Savages and Other Neighbors--
Daniels' 2017 Novel:
A Deceptively Light Style
Entries in revenge and healing (1)
I’d like to share with you news of my novel
Savages and Other Neighbors
(Writers Workshop India, 2017, 636 pp, $40),
which I started writing in 1983.
Author's Summary After his Indian-American father and his Dutch-American mother die in a Chicago convenience-store shootout in 1973, Solomon Jacob is torn between revenge and healing. Choosing the latter, he returns to his hometown, Riverside, Michigan, known to locals as "God’s City by the River,” where someone is burning the houses of the poor. With Jennifer Vandenberg’s help, Solomon leads a homesteading program for people land speculators are pushing out. But when his grandparents arrive from Kerala, India, “all hell breaks loose” (Naomi Rose in the Foreword--see below) and he is caught in a journey into light and darkness in the American heartland.
Writers Workshop India Blurb "Michael Chacko Daniels’ magnum opus after a long career of 40 years of writing looks at tensions between immigrant communities in the United States through the eyes of a newly arrived Indian family. It is set in the 1970s, yet will resonate with contemporary experiences in, and of, the United States. The book is written in Daniels’ characteristically but deceptively light style, covering the racism and capitalism that have often threatened the humanism of America."
Foreword
by Naomi Rose
An elderly couple from Kerala, India,
moves into a small town in Michigan, USA,
and all hell breaks loose.
Not because Grandma and Grandpa Jacob intend any harm—far from it.
She is a former teacher, a shaper of minds and hearts in her native country, a woman who delivers seasoned wisdom along with her famous cocoa cakes.
He is a robust and fervent preacher, used to delivering evangelical Christian sermons to save souls in India and fully prepared to do the same in Riverside City.

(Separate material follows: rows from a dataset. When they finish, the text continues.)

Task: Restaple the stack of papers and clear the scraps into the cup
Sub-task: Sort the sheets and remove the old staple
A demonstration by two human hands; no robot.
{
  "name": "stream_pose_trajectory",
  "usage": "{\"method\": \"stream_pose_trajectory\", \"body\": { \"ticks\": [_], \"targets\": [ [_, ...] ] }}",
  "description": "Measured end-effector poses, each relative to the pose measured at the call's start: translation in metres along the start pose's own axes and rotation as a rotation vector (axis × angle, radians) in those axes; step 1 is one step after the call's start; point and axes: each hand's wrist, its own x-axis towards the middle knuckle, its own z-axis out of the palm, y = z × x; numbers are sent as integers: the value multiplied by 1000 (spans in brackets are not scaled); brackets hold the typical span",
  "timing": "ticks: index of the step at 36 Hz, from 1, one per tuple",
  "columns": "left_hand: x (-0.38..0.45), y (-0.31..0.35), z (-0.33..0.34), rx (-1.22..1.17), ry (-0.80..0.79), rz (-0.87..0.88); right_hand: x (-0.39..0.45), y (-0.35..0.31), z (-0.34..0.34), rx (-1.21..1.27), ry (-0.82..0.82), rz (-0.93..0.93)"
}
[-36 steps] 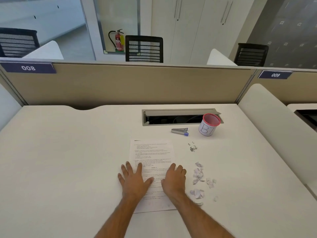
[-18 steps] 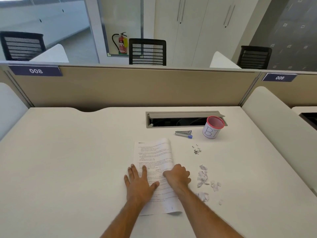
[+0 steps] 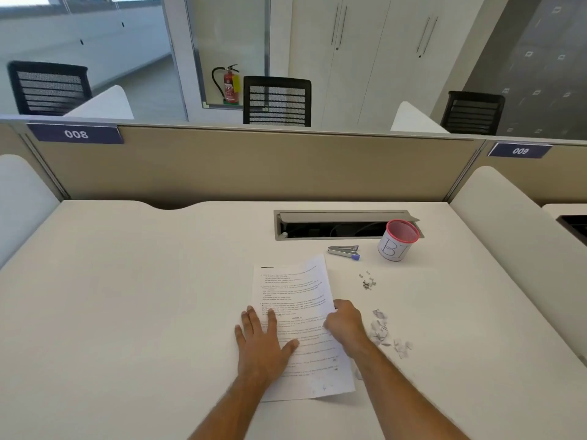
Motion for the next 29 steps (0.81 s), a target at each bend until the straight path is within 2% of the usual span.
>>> {"method": "stream_pose_trajectory", "body": {
  "ticks": [4, 8, 10, 12, 14, 20, 29],
  "targets": [
    [0, -4, -7, -151, 26, -9, 0, 3, -6, 80, -26, -24],
    [1, -6, -27, -615, 298, -81, 0, 1, -14, 227, -90, -89],
    [1, -4, -48, -880, 384, -146, 2, -1, -18, 297, -122, -128],
    [1, -2, -72, -1133, 360, -141, 1, -5, -23, 380, -155, -157],
    [2, -3, -93, -1251, 304, -82, -1, -12, -28, 459, -179, -197],
    [8, 2, -134, -1144, 455, 70, -8, -36, -38, 588, -98, -325],
    [5, 21, -135, -1013, 489, 235, -8, -53, -33, 556, 156, -358]
  ]
}}
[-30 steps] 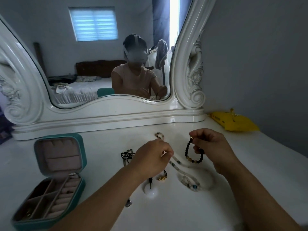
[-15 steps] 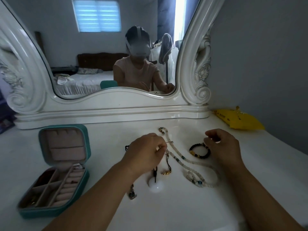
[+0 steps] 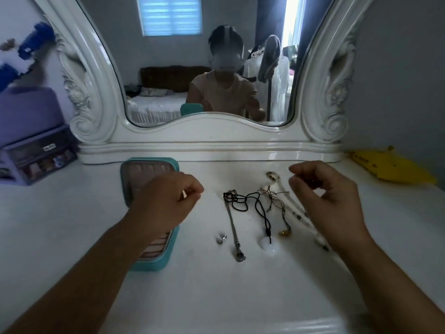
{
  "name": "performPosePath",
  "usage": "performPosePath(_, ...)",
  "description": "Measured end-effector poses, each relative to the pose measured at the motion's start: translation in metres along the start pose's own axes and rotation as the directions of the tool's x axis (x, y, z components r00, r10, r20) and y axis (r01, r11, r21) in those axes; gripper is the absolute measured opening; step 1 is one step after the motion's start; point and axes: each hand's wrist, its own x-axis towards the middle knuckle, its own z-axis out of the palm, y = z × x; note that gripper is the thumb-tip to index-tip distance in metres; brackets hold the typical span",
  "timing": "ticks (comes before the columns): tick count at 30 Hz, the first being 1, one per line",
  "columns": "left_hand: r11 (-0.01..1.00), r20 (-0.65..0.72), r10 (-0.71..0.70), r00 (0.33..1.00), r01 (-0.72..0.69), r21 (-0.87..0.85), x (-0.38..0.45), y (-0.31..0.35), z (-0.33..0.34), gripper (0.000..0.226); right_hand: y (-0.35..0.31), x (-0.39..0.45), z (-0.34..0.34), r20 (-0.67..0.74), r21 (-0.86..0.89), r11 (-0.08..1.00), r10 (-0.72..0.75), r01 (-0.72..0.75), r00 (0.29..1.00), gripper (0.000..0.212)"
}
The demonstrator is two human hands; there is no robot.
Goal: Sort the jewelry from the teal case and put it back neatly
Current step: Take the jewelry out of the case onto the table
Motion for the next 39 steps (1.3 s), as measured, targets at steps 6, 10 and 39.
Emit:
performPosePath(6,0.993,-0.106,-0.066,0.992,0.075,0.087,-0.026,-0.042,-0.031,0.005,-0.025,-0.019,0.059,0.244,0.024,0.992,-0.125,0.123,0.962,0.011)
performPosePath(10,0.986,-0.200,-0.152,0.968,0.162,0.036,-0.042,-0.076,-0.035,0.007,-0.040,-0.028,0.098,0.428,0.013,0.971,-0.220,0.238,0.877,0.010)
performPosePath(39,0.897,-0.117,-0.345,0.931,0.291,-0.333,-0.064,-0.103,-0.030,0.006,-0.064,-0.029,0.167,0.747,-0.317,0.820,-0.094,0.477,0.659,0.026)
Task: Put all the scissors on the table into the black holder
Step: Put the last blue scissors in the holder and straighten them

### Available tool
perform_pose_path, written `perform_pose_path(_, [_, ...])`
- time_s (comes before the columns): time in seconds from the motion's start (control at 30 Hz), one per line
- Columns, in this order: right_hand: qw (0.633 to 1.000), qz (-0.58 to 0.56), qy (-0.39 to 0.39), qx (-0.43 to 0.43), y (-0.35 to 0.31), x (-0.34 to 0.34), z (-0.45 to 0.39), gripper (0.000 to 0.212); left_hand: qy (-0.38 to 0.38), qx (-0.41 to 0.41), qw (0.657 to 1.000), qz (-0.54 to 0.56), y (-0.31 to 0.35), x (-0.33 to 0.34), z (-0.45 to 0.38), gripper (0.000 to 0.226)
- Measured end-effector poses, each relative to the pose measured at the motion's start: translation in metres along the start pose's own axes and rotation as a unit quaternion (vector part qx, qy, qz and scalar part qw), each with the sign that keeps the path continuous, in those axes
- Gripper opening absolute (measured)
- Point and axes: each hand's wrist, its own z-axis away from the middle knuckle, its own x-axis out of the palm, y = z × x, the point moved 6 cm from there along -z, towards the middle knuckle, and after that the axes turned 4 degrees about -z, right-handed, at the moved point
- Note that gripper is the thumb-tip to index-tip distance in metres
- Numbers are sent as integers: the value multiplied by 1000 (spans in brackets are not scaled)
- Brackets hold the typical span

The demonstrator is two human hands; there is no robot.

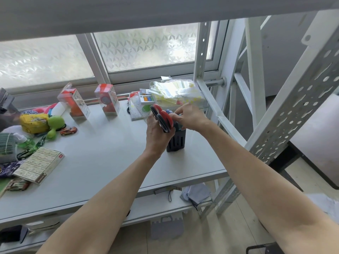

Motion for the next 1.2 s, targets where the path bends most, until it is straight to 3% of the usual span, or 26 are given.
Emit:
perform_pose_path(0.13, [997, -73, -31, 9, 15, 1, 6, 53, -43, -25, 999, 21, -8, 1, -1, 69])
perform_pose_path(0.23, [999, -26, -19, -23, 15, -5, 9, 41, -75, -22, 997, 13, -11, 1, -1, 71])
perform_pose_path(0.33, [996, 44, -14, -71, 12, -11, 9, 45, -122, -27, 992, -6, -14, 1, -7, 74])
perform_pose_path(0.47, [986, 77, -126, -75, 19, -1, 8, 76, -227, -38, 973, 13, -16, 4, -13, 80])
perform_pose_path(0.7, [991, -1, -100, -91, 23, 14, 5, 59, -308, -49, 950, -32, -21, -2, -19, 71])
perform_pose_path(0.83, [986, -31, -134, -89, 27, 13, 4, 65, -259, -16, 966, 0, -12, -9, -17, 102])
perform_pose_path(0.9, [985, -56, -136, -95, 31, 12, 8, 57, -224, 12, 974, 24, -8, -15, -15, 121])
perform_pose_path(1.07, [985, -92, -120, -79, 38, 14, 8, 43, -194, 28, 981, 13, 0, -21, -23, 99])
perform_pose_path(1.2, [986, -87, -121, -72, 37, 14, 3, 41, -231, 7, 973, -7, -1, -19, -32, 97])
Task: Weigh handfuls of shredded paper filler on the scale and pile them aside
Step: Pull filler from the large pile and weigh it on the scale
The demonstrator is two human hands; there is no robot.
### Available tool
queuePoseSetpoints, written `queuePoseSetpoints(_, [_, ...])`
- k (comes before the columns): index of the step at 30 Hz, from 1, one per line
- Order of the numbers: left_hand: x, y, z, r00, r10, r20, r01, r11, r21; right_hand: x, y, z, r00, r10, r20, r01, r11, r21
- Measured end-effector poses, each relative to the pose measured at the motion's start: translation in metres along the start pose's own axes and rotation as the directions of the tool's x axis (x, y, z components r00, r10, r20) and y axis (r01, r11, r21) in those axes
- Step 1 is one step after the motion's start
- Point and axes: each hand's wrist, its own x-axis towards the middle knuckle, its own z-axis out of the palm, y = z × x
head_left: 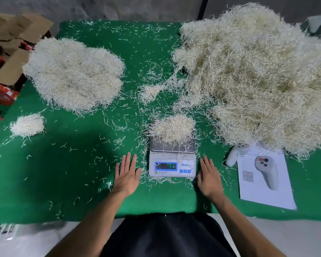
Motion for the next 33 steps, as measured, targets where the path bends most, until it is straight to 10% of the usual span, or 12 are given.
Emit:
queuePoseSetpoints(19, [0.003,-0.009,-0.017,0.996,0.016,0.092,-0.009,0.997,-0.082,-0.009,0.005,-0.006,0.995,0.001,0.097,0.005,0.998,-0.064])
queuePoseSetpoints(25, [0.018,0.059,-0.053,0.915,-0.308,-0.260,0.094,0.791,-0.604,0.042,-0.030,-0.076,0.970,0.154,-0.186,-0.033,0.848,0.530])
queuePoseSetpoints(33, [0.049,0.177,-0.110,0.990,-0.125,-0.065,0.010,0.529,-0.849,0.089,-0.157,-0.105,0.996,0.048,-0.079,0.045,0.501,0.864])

But they look so…different.
Grandma Jacob—well, it’s not enough that she wears a sari; her earlobes are so elongated, they nearly touch her shoulders. The earlobes look—as Jennifer Vandenberg thinks in panic the first time she sets eyes on these “savages”—like “helpless, boneless wings.”
And Grandpa Jacob, who is big and black, is given to wearing draped white cloth.
Jennifer’s instant assessment of the couple as “savages”—a conclusion formed before she knows anything about them (including that they are the grandparents of Solomon Jacob, the young man who is the protagonist of Savages and Other Neighbors, and whom she adores to…well, a peculiar kind of distraction)—is amusingly, yet also chillingly, described by author Michael Daniels.
If assessments such as Jennifer’s were limited only to silent, private thoughts, then perhaps the lives of Grandma and Grandpa Jacob and their beloved grandson, Solomon, would have gone smoothly, their entrance into Riverside City producing in the community no more than a passing, initial sense of foreignness, to be replaced over time by a welcoming inclusion, even a recognition of their contributions to the community in the very diversity first considered so “savage” and strange.
But thoughts have consequences.
Not only Jennifer’s, but also those of others far more in a position to enact their retributions on all three Jacobs for their (imagined) incursion on the (imagined) purity of the residents of the community whose way of living the Jacobs were presumed to be endangering simply by being who they were.
That, and the fact that Solomon was challenging the status quo by being a tireless crusader for refurbishing abandoned homes in the central city and making them into habitats for the poor; a position not endearing to the local realtor, city planner, preacher, and other powers-that-be, who favor gentrification.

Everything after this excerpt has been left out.